→ **EXERCISE**: The task here is to set down every line of the listing exactly.

→ **DATASET SECTION**:
※
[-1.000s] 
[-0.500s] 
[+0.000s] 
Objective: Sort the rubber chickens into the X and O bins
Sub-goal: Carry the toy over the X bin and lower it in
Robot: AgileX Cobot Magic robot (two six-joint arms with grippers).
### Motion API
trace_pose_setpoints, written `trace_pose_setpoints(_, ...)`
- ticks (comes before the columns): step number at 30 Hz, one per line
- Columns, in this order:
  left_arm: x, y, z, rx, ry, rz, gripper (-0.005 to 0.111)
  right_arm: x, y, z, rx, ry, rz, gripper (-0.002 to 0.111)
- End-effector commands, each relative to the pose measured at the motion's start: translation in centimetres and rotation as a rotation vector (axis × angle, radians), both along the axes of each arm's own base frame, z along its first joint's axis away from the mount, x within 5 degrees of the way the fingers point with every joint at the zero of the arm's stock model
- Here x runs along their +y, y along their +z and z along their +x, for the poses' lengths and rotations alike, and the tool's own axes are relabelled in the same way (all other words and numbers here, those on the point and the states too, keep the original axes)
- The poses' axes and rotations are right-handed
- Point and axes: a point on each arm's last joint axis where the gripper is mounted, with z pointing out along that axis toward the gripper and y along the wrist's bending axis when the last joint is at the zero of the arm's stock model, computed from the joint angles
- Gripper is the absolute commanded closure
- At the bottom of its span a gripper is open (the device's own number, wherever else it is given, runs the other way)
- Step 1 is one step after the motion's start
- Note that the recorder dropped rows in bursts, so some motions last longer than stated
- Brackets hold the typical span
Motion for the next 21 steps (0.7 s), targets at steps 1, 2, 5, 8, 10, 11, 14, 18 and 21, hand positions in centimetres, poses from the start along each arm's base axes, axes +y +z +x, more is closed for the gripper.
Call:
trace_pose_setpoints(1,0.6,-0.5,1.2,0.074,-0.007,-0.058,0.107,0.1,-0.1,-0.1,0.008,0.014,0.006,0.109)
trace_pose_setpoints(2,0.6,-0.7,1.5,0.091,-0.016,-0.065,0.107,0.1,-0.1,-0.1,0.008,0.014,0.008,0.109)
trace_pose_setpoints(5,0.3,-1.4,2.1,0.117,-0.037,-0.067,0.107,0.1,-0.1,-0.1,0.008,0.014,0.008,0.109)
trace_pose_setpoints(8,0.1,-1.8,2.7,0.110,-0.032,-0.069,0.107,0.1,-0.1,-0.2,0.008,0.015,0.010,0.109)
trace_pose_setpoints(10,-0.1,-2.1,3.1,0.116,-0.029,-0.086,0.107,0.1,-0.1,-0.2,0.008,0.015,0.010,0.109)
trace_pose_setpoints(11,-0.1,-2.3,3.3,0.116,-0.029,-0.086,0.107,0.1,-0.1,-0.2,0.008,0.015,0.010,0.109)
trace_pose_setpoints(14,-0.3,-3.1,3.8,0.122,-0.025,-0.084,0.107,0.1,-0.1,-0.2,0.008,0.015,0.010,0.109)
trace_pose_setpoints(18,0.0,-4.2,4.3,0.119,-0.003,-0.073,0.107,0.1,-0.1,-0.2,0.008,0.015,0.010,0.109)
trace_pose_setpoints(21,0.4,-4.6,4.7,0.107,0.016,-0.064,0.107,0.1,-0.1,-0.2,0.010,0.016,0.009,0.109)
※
→ **ANSWER TO THE EXERCISE**:
[-1.000s] 
[-0.500s] 
[+0.000s] 
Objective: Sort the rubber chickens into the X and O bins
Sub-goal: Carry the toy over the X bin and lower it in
Robot: AgileX Cobot Magic robot (two six-joint arms with grippers).
### Motion API
trace_pose_setpoints, written `trace_pose_setpoints(_, ...)`
- ticks (comes before the columns): step number at 30 Hz, one per line
- Columns, in this order:
  left_arm: x, y, z, rx, ry, rz, gripper (-0.005 to 0.111)
  right_arm: x, y, z, rx, ry, rz, gripper (-0.002 to 0.111)
- End-effector commands, each relative to the pose measured at the motion's start: translation in centimetres and rotation as a rotation vector (axis × angle, radians), both along the axes of each arm's own base frame, z along its first joint's axis away from the mount, x within 5 degrees of the way the fingers point with every joint at the zero of the arm's stock model
- Here x runs along their +y, y along their +z and z along their +x, for the poses' lengths and rotations alike, and the tool's own axes are relabelled in the same way (all other words and numbers here, those on the point and the states too, keep the original axes)
- The poses' axes and rotations are right-handed
- Point and axes: a point on each arm's last joint axis where the gripper is mounted, with z pointing out along that axis toward the gripper and y along the wrist's bending axis when the last joint is at the zero of the arm's stock model, computed from the joint angles
- Gripper is the absolute commanded closure
- At the bottom of its span a gripper is open (the device's own number, wherever else it is given, runs the other way)
- Step 1 is one step after the motion's start
- Note that the recorder dropped rows in bursts, so some motions last longer than stated
- Brackets hold the typical span
Motion for the next 21 steps (0.7 s), targets at steps 1, 2, 5, 8, 10, 11, 14, 18 and 21, hand positions in centimetres, poses from the start along each arm's base axes, axes +y +z +x, more is closed for the gripper.
Call:
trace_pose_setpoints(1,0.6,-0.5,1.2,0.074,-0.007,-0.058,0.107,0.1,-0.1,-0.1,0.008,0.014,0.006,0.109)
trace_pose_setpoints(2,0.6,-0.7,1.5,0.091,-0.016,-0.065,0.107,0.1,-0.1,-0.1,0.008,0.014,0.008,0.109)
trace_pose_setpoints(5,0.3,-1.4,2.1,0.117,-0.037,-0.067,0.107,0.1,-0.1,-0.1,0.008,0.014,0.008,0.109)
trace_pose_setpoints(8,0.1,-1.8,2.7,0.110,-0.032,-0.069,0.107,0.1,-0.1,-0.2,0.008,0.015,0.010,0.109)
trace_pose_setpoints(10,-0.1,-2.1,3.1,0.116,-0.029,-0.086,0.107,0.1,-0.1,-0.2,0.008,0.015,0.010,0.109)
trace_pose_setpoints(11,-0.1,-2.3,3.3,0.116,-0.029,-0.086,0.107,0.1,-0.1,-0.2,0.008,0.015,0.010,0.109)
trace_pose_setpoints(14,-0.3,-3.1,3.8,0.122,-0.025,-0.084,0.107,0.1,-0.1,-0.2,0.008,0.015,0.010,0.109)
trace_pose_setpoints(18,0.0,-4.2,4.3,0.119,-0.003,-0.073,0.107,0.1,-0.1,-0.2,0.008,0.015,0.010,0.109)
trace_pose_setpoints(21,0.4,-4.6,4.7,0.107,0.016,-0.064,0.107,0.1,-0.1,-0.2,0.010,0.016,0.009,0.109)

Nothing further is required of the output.